───── Available records ─────

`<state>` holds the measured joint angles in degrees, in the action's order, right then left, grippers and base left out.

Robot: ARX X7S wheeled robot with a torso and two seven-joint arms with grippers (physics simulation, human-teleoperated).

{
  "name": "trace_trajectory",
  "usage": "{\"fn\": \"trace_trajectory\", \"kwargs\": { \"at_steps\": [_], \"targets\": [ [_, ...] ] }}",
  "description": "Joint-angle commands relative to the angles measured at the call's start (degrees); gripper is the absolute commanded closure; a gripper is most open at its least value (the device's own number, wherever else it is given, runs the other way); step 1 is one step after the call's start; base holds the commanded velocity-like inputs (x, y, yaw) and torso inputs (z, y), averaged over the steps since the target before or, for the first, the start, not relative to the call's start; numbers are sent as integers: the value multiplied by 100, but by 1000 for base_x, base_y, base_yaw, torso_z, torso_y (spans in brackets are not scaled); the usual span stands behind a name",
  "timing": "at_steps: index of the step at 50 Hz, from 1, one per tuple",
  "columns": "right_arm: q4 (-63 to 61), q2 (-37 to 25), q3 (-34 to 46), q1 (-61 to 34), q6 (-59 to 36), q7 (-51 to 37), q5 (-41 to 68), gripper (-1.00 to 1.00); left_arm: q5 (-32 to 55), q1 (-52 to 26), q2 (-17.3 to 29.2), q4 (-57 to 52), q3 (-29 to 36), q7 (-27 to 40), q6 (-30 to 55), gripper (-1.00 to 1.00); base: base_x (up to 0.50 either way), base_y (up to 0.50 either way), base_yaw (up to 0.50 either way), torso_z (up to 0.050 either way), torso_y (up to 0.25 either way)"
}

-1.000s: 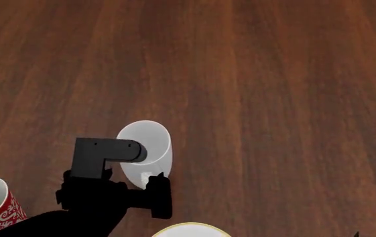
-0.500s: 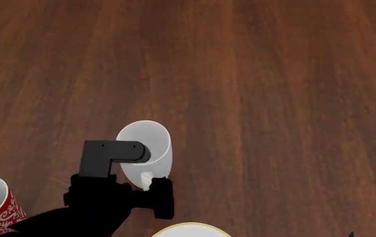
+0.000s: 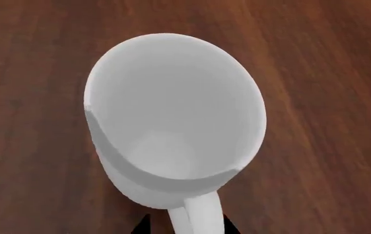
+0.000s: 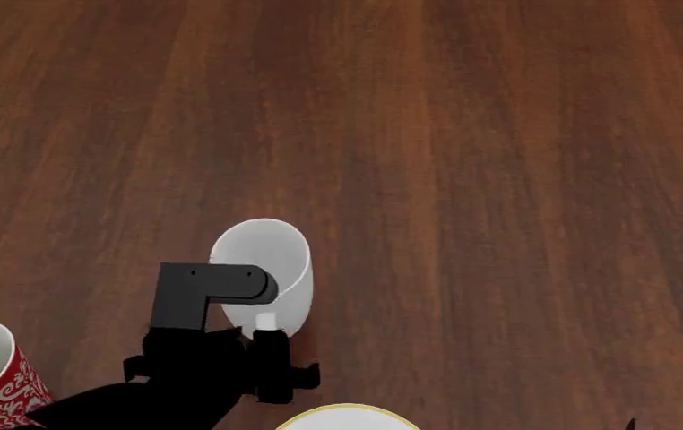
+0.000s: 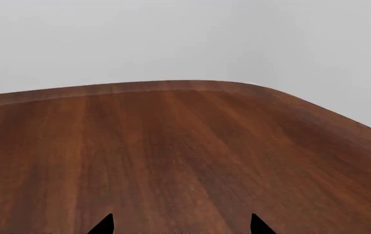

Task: Put the white mug on the plate.

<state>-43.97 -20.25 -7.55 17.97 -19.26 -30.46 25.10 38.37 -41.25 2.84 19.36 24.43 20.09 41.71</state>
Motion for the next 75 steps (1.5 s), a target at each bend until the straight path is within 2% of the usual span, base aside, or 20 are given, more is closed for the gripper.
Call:
{"fn": "trace_trajectory", "kwargs": {
  "at_steps": [1,14,21,30,37,38,39,45,54,60,75],
  "targets": [
    [-37,-26,10,20,2,-18,18,-100,78,77,94,-291,125,156,-36,100,0,0,0,0,0],
    [13,-24,-1,82,121,16,36,-100,-72,87,194,-677,218,630,-153,100,0,0,0,0,0],
    [12,-29,-14,124,148,6,43,-100,224,54,513,-1762,240,1025,598,100,0,0,0,0,0],
    [75,-54,29,35,110,6,69,-100,1473,-54,1094,-3666,33,1304,2180,100,0,0,0,0,0],
    [77,-63,38,28,104,-12,81,-100,2761,16,1119,-4414,-462,1672,3037,100,0,0,0,0,0],
    [77,-67,37,31,108,-8,86,-100,2982,65,1082,-4519,-594,1826,3112,100,0,0,0,0,0],
    [73,-72,38,37,109,-6,86,-100,3591,67,990,-4423,-799,2153,3412,100,0,0,0,0,0],
    [55,-78,17,83,136,-17,98,-100,3755,95,1193,-4867,-707,2206,3511,100,0,0,0,0,0],
    [36,-89,52,72,116,-48,96,-100,5437,70,1281,-4926,-819,3433,3926,100,0,0,0,0,0],
    [43,-93,70,64,117,-60,95,-100,6186,236,1431,-5105,-544,3762,3946,100,0,0,0,0,0],
    [-24,-107,24,210,223,-63,104,-100,6466,406,1569,-5335,-111,3572,4017,100,0,0,0,0,0]
  ]
}}
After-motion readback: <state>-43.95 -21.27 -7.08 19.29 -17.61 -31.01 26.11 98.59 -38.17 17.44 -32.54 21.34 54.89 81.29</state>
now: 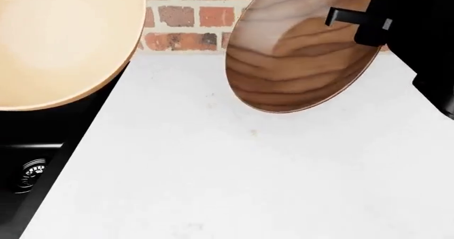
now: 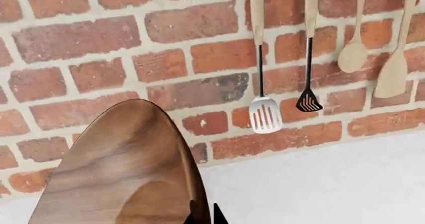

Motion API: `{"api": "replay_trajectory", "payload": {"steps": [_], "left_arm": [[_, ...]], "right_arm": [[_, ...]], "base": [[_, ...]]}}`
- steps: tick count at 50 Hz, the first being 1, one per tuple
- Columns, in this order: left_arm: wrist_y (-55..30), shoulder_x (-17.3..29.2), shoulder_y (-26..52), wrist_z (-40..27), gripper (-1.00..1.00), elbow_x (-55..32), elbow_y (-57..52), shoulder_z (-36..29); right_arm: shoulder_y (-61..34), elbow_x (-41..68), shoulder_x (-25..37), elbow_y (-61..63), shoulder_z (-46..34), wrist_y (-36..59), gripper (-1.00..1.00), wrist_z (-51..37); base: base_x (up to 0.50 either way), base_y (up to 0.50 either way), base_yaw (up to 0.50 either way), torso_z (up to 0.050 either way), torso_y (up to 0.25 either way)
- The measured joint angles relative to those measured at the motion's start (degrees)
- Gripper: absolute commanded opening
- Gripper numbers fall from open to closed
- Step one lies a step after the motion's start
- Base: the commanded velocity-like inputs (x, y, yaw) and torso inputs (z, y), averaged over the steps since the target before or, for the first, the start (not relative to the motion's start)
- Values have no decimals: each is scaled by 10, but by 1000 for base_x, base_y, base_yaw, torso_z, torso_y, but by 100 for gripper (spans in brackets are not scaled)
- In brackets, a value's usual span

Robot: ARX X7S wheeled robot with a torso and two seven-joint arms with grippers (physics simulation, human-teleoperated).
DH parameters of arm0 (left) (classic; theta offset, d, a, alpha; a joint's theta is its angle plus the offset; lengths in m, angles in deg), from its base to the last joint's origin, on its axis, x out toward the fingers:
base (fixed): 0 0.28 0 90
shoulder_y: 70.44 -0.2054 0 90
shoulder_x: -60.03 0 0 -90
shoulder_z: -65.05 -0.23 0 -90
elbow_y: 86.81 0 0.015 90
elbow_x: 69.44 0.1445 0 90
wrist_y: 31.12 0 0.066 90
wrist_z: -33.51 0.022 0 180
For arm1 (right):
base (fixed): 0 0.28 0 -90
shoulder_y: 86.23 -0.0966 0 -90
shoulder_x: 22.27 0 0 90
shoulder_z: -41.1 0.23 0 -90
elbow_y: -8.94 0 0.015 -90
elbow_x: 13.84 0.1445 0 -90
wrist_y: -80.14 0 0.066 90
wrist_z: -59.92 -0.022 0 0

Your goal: Stack the bowls in the sink.

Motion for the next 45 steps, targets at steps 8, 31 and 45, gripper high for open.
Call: {"api": "replay_trajectory", "payload": {"steps": [8, 31, 45], "left_arm": [[1, 3, -3, 2, -100, 2, -2, 2], [-2, 5, -4, 1, -100, 4, -3, 8], [-6, 4, -4, -1, -100, 6, 0, 11]], "right_arm": [[-16, 18, 20, 23, 7, 9, -100, -21], [-31, 7, 59, 56, 5, 39, -100, -29], [-23, -6, 81, 81, 4, 48, -100, -22]], "base": [[-500, 0, 0, 0, 0], [-395, 253, 0, 0, 0], [-21, 500, 0, 0, 0]]}}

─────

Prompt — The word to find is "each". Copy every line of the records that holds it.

Answer to the problem —
Motion for the next 75 steps (1.5 s), a target at each bend until the straight path is within 2% of the usual span, base aside, or 20 are given, more is closed for the gripper.
- Values have no decimals: each is scaled by 10, but by 1000 for base_x, base_y, base_yaw, torso_z, torso_y, but by 100 for gripper (spans in brackets are not scaled)

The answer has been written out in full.